微かに聞こえてくる水道の音などから、青子が、快斗の母に、夕飯を頼まれているのであろうことがわかった。
あんなことがあったあとで、一体どんな気持ちで作ってくれているのだろうか。
傷つけたに違いない自分の言動を、快斗は深く後悔する。
ともかく、いつまでもここで立ち尽くしているわけにはいかないと思い至り、快斗はようやくドアを閉めた。
靴を脱ぎ、玄関へ上がる動作が、いつも以上にゆっくりになってしまう。
ただそれは、気まずいからであって、決して青子に会うのが嫌だからではなかった。
居るはずがないと思いながら戻った教室で、やはり青子の姿がないことに落胆して、明日一体どう声を掛ければいいのかと、深く溜息を吐いていたくらいなのだ。もしかしたら、自分は本当に何のフォローもできずに、青子を傷つけたままにしてしまうのだろうか、と、帰り道でも、ずっと俯いていた。

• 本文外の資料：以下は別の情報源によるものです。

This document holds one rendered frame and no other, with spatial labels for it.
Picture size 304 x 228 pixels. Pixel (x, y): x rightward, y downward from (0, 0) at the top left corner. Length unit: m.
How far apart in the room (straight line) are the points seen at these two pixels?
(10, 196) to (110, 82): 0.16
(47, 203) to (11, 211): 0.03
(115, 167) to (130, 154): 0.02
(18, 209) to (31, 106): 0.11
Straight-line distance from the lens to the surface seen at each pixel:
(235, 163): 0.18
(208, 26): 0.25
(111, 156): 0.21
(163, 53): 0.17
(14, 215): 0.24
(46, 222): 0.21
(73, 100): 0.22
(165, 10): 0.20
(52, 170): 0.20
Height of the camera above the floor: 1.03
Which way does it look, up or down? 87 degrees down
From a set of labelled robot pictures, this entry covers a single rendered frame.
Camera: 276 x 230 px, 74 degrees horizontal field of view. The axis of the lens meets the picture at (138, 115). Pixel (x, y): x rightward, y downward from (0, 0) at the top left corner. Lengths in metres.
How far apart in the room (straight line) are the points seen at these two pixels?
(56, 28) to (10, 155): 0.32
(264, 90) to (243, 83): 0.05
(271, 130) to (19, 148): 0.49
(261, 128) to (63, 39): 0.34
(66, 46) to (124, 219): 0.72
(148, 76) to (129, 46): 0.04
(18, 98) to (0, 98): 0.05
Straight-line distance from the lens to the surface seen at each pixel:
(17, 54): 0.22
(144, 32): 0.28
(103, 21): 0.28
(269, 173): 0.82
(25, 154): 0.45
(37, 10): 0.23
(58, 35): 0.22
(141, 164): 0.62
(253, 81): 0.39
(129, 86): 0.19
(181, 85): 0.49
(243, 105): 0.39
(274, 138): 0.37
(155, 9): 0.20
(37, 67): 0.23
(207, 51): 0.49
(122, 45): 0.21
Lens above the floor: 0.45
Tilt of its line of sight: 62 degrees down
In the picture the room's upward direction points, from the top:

考えながら、快斗はゆっくりとリビングへの扉の前に辿りつき、立ち止まる。
戸惑いは一瞬。
明日を待つことなく切っ掛けができたことに、感謝するべきなのだろうと思った。
ここに、白馬のように二人の会話を邪魔するものはいない。
挙げた手でノブを握り、快斗は覚悟を決めて、それを回した。